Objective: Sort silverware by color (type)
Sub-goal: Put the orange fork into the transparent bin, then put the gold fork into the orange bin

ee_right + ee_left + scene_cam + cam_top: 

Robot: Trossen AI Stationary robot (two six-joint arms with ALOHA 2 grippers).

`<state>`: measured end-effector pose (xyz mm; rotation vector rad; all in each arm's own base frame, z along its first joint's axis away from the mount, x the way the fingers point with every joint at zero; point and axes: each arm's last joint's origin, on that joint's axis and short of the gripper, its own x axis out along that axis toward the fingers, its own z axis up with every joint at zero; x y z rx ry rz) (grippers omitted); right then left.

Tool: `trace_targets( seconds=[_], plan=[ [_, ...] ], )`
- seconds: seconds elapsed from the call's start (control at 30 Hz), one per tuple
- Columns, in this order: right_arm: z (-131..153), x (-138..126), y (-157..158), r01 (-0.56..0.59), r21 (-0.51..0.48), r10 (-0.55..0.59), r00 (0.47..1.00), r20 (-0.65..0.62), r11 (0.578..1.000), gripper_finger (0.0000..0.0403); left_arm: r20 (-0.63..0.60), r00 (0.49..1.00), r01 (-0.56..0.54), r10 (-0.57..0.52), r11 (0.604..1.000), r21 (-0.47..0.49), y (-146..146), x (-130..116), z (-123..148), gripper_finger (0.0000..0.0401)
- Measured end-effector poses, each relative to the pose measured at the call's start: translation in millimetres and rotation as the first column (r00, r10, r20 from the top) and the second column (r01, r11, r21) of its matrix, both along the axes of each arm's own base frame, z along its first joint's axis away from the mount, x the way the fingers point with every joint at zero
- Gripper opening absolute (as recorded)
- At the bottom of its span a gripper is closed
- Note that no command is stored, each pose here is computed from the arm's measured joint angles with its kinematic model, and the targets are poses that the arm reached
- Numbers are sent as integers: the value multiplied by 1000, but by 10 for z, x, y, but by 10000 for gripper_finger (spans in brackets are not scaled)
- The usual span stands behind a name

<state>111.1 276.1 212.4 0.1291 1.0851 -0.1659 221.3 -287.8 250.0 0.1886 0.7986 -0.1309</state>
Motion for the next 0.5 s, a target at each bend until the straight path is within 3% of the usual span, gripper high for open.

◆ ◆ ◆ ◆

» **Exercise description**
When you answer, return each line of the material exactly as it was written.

» **Solution for this task**
Objective: Sort silverware by color (type)
Sub-goal: Put the orange fork into the transparent bin, then put the gold fork into the orange bin

ee_right + ee_left + scene_cam + cam_top: 

Robot: Trossen AI Stationary robot (two six-joint arms with ALOHA 2 grippers).

`<state>`: measured end-effector pose (xyz mm; rotation vector rad; all in each arm's own base frame, z along its first joint's axis away from the mount, x the way the fingers point with every joint at zero; point and axes: each arm's last joint's origin, on that joint's axis and short of the gripper, its own x axis out along that axis toward the fingers, its own z axis up with every joint at zero; x y z rx ry rz) (grippers omitted); right then left.

Tool: `trace_targets( seconds=[_], plan=[ [_, ...] ], )`
- seconds: seconds elapsed from the call's start (control at 30 Hz), one per tuple
- Columns, in this order: right_arm: z (-131..153), x (-138..126), y (-157..158), r01 (-0.56..0.59), r21 (-0.51..0.48), r10 (-0.55..0.59), r00 (0.47..1.00), r20 (-0.65..0.62), r11 (0.578..1.000), gripper_finger (0.0000..0.0403); left_arm: r20 (-0.63..0.60), r00 (0.49..1.00), r01 (-0.56..0.54), r10 (-0.57..0.52), r11 (0.604..1.000), r21 (-0.47..0.49), y (-146..146), x (-130..116), z (-123..148), gripper_finger (0.0000..0.0401)
- Measured end-effector poses, each relative to the pose measured at the call's start: translation in millimetres and rotation as the first column (r00, r10, r20 from the top) and the second column (r01, r11, r21) of its matrix, both along the axes of each arm's own base frame, z along its first joint's axis away from the mount, x the way the fingers point with every joint at zero
- Gripper opening absolute (as recorded)
- At the bottom of its span a gripper is closed
- Note that no command is stored, each pose here is computed from the arm's measured joint angles with its kinematic model, and the targets are poses that the arm reached
- Numbers are sent as integers: the value multiplied by 1000, but by 10 for z, x, y, but by 10000 for gripper_finger (spans in brackets are not scaled)
- The usual span stands behind a name

<state>111.1 276.1 212.4 0.1291 1.0851 -0.1659 221.3 -287.8 250.0 0.1886 0.7986 -0.1309</state>
Motion for the next 0.5 s, a target at each bend until the straight path is within 3% of the usual span, gripper high for open.

There is nothing more to the answer.